Wherever a line holds the word "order", copy that line from the data.

* _Records for processing_
★ ★ ★ ★ ★ ★ ★

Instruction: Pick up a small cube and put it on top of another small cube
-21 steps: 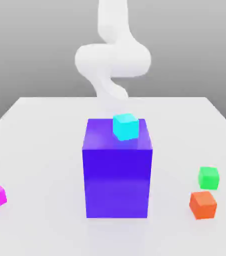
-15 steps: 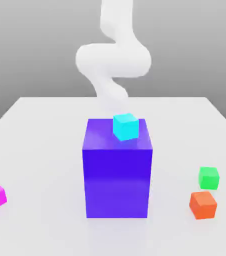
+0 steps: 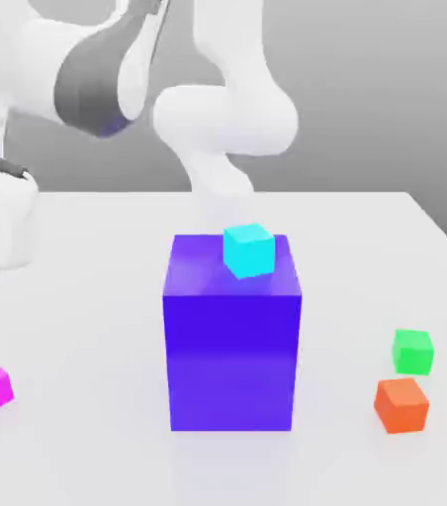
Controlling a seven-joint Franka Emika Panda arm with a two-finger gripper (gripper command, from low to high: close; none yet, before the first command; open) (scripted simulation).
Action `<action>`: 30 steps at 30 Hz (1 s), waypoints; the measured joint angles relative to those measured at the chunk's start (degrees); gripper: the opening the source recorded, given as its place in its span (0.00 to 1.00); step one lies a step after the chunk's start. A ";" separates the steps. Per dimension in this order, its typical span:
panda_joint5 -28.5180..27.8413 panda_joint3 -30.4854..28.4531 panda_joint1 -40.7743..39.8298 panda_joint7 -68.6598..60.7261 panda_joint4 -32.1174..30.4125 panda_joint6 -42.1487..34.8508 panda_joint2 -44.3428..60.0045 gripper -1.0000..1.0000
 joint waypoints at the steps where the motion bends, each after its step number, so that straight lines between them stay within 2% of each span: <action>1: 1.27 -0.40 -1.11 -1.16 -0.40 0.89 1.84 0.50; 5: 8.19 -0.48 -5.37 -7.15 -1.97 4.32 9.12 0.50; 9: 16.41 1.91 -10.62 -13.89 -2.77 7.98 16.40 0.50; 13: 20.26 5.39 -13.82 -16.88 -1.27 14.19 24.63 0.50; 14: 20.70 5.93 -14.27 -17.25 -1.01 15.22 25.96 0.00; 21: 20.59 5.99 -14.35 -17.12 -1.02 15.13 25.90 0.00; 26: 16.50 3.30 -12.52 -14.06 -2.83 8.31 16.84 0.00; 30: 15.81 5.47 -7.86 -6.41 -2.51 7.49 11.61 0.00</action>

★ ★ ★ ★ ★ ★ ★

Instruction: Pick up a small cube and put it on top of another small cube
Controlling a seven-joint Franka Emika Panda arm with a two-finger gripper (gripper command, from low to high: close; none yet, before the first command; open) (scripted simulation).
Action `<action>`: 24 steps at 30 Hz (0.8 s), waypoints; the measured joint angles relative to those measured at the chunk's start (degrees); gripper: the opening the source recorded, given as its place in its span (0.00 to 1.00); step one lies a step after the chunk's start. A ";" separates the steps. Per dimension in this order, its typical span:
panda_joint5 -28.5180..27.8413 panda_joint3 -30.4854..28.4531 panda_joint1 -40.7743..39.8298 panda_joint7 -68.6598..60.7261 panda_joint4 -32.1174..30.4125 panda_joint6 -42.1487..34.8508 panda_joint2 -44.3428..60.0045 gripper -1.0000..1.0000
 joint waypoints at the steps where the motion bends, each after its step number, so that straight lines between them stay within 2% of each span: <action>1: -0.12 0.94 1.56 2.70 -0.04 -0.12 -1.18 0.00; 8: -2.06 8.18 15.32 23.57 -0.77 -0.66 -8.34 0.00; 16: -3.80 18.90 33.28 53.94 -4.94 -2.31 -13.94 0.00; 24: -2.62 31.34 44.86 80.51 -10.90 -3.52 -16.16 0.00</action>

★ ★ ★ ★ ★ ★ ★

* _Output of the task_
Action `<action>`: 30 steps at 30 Hz (1 s), waypoints; the measured joint angles relative to those measured at the chunk's start (degrees); gripper: the opening the source recorded, given as its place in its span (0.00 to 1.00); step one lies a step after the chunk's start. A ";" separates the steps. Per dimension in this order, its typical span:
Action `<action>`: 24 steps at 30 Hz (0.8 s), waypoints; the measured joint angles relative to those measured at the chunk's start (degrees); gripper: the opening the source recorded, given as its place in its span (0.00 to 1.00); step one lies a step after the chunk's start. A ";" separates the steps. Per dimension in this order, its typical span:

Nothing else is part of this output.